* Information provided *
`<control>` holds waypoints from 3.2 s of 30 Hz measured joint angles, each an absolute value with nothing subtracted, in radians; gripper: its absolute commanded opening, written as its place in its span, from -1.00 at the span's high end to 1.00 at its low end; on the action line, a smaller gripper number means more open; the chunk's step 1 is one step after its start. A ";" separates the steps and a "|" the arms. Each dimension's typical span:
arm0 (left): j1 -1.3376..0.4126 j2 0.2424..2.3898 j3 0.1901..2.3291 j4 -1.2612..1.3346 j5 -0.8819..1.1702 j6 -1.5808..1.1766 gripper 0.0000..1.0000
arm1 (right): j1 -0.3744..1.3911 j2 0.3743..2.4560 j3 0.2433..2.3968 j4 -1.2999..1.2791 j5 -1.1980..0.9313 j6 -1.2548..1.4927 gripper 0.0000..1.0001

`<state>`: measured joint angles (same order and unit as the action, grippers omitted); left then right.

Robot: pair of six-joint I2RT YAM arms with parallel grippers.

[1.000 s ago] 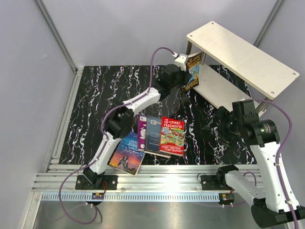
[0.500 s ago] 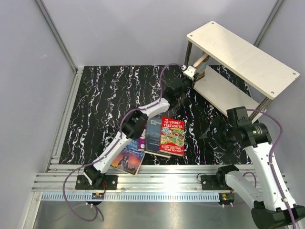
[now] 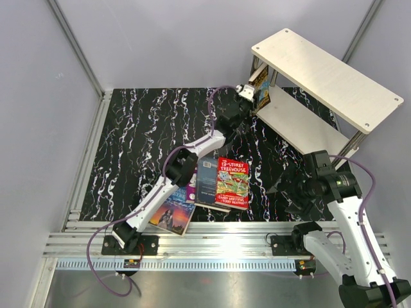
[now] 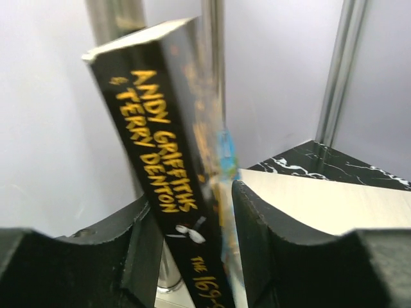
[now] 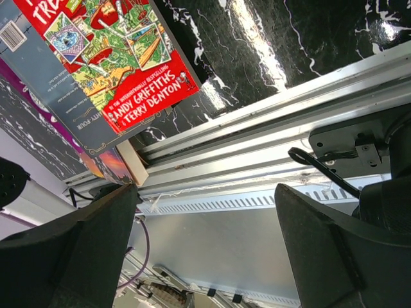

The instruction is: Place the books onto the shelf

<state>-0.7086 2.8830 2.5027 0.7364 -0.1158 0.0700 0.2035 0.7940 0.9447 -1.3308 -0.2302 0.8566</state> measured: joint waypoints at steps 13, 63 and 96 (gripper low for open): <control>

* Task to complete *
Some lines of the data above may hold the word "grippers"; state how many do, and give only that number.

* Written solution *
2